» Records from a collection:
____

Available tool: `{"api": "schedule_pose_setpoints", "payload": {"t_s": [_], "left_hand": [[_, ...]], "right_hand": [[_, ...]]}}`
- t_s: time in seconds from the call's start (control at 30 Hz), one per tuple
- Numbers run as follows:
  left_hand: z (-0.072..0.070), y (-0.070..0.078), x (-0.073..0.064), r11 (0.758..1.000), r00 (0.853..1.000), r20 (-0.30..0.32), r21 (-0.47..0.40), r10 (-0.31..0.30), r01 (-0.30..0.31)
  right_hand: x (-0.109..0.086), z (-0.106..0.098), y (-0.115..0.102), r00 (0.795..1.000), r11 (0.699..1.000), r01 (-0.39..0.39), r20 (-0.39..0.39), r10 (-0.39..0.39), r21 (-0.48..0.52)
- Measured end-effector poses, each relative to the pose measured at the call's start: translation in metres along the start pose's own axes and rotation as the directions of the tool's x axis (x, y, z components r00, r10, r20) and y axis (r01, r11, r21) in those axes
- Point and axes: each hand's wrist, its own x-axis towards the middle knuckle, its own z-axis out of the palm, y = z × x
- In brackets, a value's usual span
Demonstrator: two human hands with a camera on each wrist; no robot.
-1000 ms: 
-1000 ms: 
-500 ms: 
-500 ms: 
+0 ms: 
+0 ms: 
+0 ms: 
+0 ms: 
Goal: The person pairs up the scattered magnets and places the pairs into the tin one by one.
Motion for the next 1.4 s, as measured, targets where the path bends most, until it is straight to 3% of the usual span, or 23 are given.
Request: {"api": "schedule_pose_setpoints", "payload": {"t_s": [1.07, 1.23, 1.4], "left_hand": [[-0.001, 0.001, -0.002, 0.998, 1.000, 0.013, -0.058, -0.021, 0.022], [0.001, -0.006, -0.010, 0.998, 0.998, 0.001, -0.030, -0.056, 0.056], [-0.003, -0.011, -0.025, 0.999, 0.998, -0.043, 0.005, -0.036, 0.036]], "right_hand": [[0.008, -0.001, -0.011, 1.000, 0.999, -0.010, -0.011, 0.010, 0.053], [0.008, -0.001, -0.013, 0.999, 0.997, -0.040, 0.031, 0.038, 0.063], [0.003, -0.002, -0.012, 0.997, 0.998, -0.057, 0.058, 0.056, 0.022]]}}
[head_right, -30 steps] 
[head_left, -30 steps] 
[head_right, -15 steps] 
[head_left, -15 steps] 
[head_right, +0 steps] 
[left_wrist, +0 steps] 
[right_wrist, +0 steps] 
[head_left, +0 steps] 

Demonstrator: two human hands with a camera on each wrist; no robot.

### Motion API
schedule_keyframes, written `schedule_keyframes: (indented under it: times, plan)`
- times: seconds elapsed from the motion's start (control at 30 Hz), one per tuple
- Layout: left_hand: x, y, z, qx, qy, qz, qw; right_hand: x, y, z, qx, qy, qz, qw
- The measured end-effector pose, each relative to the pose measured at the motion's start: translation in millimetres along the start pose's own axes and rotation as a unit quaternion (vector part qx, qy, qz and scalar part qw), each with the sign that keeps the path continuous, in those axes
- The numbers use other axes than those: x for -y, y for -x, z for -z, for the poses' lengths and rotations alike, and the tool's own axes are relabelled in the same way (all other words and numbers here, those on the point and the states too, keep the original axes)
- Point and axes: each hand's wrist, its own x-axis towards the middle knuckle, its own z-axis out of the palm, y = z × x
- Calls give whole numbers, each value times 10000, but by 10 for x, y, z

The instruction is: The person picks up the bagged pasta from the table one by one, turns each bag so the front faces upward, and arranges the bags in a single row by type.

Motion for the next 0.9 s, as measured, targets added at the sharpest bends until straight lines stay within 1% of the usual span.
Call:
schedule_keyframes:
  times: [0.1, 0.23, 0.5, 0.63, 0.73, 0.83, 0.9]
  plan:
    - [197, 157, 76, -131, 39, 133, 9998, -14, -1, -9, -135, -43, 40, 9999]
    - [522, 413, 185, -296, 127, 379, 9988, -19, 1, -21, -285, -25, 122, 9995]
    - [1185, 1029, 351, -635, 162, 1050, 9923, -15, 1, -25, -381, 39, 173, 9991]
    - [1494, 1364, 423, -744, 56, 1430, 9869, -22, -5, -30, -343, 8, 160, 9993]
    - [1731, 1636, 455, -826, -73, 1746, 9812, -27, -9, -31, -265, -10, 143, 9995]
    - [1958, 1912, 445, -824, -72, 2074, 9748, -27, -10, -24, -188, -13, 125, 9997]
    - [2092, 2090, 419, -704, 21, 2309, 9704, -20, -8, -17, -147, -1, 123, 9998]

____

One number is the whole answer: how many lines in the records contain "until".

» Exercise result: 2